Selbiges Problem hatte ich auch vor kurzem. Ich habe es mit direkten Pfaden zu den CSS-Dateien und Bildern gelöst. Das Problem ist, wie mein Vorredner bereits beschrieben hat, du leitest fiktive Adressen an eine PHP-Datei um.
Diese Adresse beinhaltet eine Ordner-Verschachtelung. Durch sie wird vom Browser erwartet, dass sich in eben diesen "fiktiven" Ordnern auch deine Daten, wie CSS, Bilder etc. befinden. Du müsstest auch alle Bild- und CSS-Anfragen an deinen Server mit einer RewriteRule abfangen und zum richtigen Verzeichnis umleiten.
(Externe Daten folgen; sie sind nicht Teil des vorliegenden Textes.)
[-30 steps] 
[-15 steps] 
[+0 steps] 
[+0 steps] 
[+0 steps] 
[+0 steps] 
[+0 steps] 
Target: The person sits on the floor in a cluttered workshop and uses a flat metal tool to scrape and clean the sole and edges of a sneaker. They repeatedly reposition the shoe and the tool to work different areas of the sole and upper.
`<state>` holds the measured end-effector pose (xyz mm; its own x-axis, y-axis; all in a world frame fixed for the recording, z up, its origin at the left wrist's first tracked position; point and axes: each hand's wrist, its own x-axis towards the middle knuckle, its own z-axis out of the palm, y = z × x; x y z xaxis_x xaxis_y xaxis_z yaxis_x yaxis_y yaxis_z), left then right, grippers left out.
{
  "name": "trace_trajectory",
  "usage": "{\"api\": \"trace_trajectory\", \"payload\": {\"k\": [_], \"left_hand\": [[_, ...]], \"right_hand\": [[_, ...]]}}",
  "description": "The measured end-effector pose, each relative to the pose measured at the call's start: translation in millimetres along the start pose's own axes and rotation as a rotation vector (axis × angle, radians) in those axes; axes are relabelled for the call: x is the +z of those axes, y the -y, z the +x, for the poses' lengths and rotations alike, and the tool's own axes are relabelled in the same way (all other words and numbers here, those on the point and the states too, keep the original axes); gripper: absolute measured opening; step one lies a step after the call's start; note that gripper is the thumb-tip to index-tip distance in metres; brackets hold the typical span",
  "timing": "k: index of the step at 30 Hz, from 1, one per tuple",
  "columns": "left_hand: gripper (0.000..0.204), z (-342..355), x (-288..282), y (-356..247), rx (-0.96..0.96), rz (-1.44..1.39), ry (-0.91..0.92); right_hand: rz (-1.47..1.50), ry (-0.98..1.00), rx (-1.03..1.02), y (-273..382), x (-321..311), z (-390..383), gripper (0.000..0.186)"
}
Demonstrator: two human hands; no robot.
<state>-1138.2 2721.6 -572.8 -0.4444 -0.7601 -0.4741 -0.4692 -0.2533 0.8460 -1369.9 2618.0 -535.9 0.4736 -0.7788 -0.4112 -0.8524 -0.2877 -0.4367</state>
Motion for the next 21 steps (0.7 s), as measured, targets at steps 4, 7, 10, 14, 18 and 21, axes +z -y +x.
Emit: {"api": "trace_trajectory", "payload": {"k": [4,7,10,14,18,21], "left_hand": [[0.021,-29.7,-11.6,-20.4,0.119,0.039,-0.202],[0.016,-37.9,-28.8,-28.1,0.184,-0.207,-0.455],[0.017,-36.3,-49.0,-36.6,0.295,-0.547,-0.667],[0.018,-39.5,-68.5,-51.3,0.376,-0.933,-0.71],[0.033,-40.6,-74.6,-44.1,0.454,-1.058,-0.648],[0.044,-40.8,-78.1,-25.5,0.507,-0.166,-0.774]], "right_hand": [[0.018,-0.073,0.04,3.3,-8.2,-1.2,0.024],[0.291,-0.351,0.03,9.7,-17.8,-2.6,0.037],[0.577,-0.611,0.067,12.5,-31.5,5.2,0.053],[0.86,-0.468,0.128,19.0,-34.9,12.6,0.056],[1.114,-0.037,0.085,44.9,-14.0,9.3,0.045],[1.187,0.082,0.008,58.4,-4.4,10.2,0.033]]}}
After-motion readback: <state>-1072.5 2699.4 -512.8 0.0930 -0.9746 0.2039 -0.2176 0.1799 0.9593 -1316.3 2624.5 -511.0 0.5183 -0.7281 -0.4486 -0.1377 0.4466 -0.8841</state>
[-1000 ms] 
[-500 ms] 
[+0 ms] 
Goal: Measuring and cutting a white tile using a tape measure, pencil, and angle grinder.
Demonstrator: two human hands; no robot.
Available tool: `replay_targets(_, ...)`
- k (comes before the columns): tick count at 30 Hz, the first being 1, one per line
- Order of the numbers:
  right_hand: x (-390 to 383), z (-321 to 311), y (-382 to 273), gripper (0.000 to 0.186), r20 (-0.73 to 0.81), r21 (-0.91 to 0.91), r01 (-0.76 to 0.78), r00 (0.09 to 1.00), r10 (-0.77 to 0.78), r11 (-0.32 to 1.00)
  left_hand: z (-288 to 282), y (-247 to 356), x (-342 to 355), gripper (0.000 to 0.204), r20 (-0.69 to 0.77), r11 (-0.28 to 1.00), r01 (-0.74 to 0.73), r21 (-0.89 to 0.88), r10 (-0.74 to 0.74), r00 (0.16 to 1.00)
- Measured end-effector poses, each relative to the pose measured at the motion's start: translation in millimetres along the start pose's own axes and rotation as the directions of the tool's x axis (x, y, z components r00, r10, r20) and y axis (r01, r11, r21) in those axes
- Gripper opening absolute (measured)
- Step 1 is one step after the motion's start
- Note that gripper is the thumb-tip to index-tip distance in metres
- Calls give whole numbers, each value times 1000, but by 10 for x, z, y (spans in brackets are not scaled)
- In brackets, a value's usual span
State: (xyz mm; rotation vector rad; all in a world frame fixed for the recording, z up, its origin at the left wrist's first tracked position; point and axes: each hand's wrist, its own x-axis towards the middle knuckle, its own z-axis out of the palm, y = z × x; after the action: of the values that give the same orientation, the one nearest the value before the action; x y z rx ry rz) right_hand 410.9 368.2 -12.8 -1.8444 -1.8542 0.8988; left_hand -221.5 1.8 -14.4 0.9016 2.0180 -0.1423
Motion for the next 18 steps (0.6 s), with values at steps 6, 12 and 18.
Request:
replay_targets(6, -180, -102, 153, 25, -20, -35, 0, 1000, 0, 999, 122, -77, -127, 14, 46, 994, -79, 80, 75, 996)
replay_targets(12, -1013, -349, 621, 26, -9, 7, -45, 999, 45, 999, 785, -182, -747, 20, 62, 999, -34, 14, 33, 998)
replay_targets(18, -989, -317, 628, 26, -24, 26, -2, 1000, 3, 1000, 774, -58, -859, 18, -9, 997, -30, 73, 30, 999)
Einfacher wären aber direkte Dateispade, zu den richtigen Dateien 
Solltest du keine Domain im direkten Dateipfad angeben wollen, bliebe dir sonst nur noch die Möglichkeit, dich von deinen fiktiven Ordnerverzeichnissen zurück zu einem richtigen Verzeichnis zu wählen. (wahrscheinlich dein $DOCUMENT_ROOT Verzeichnis)
Dies machst du mit "../" für jedes Verzeichnis.


----------